Opera prima de Rodrigo Olguín Reyes, en Teatro La Capilla

Con presentes fracturados Muriel, Ángel y Sebastián escapan de su pueblo natal con destino a la Ciudad de México motivados por perseguir sus sueños, un nuevo comienzo y la añoranza de encontrarse a sí mismxs. Pero el pasado, sus decisiones y el contexto en el que habitan, le dificultara encontrar aquello que tanto anhelan.
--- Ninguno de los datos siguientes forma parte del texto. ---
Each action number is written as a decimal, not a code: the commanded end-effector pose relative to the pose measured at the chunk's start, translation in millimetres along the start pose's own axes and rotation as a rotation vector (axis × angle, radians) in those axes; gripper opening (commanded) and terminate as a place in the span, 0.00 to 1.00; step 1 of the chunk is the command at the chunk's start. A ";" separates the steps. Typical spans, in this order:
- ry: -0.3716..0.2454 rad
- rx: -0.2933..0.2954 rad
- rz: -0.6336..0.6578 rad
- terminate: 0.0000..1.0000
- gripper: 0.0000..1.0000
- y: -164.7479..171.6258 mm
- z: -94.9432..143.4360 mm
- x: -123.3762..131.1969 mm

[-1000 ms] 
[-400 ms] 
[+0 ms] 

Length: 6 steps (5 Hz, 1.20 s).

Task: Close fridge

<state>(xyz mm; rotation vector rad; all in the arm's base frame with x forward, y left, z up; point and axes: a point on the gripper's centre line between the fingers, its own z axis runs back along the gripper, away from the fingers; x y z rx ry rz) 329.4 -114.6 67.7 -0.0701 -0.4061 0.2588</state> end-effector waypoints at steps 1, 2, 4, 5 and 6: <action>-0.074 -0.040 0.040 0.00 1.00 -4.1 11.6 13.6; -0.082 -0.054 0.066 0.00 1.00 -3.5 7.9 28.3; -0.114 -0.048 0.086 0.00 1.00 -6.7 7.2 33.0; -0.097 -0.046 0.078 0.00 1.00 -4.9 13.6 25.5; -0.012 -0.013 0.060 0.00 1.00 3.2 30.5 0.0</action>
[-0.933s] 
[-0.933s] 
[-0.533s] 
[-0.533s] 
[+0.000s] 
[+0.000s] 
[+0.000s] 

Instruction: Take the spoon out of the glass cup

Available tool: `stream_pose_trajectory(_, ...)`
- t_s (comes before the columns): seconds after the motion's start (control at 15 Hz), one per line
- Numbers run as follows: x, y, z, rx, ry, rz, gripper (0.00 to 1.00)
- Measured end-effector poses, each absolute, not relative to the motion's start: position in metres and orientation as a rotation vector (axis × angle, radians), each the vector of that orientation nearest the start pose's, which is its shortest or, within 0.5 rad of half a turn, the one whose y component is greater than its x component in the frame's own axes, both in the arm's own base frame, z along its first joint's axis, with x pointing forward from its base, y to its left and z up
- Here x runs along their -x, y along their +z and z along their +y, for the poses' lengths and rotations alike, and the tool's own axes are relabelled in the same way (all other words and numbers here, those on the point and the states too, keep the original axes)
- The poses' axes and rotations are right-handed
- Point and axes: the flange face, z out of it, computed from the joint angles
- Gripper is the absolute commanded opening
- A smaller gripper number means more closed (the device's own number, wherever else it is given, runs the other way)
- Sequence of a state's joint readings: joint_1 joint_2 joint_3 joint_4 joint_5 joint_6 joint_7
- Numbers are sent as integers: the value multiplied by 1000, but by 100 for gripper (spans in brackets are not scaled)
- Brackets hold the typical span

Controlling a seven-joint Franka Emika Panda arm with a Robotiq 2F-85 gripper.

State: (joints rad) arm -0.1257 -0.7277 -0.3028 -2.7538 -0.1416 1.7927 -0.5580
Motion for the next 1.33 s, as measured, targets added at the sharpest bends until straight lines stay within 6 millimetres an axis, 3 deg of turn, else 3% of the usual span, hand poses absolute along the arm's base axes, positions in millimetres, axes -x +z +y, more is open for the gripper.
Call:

Quiero vivirlo todo parte de hechos reales para la construcción de la anécdota de esta ficción que se desarrolla en CDMX donde conviven 22.7 millones de personas aproximadamente (contando la población de la Zona Metropolitana). Entre una vida vertiginosa y desafiante los personajes tiran su moneda al aire y pronto descubren que en este lugar donde las personas vienen a seguir sus sueños algunas otras los ven morir.
La puesta en escena es una tragedia contemporánea que nos interpela como sociedad, nos cuestiona y nos invita a la empatía y colectividad como acto de resiliencia y resistencia ante tanta indiferencia e individualismo en la actualidad. La obra abre varias líneas temáticas como el rechazo a la propia identidad, el odio internalizado, la violencia intrafamiliar, la Salud Mental y el reconocimiento en la Comunidad LGBTQ+.
Escrita y dirigida por Rodrigo Olguin Reyes, Quiero vivirlo todo se convierte en su Opera Prima con la cual se hace presente y levanta la mano como autor en la escena teatral mexicana contemporánea, poniendo sobre la mesa premisas que le atraviesan a las nuevas generaciones y que invitan a la escucha y al diálogo. En palabras de Rodrigo esta obra “es una carta de amor a nuestras juventudes mexicanas, quienes habitamos un país cada vez más vertiginoso, menos empático y profundamente violento…”
En escena nos encontramos, además de Rodrigo Olguín, con Fabiola Villalpando, Michel Santré, Mario Eduardo González-Solís, Andrés Jurado y Juan Carlos Reyna. Les intérpretes ponen toda la carne en el asador y transmiten la confianza que tienen en la obra y en su discurso mostrándonos una colectividad y conexión genuina en escena, involucrándonos y haciendo que nos importe y empaticemos con la historia que nos están presentando.
La disposición del espacio escénico es interesante, les espectadores son acomodados en pasarela desde el escenario hasta la butaquería rompiendo una línea entre lo que pasa allá y acá volviéndose el público cómplice y testigo de las acciones de los personajes, manteniendo la atención en los pequeños y grandes detalles.
La Producción Ejecutiva de la obra corre a cargo de Reynolds Robledo, quien pone fe en este proyecto convencido de la importancia de visibilizar estas jóvenes voces en la escena mexicana. La Escenografía y Diseño de iluminación son de Alán Sáenz, el Diseño de Vestuario es de Erick George y el Diseño Sonoro y Musical de Jorche Martínez. Conformando un equipo de gente joven en su totalidad.
Cabe mencionar que la puesta en escena cuenta con la asesoría de la Comunidad Sorda Oralizada gracias al montaje de algunas escenas en Lengua de Señas a cargo de la maestra Centeotl Mendoza.
La invitación se extiende a través de Teatro La Capilla para asistir a la temporada los jueves a las 20 h, hasta el 2 de octubre del 2025. La obra tiene una duración aproximada de 120 minutos. Entrada general $300, puedes checar los descuentos y promociones en las páginas oficiales de Teatro La Capilla y Quiero vivirlo todo.
Tras bambalinas: “En una época donde hacer teatro está bien perro, ver el teatro lleno es conmovedor…” nos dice Rodrigo después del largo y caluroso aplauso que le entrega el público a toda la colectiva al concluir la función. Ver los recintos con público no debería ser una sorpresa, sino una constante. Ante eras digitales donde hay una saturación de información, la mejor recomendación se vuelve el “boca en boca” de las personas para que puestas con gran valor poético y artístico no sufran una sala vacía.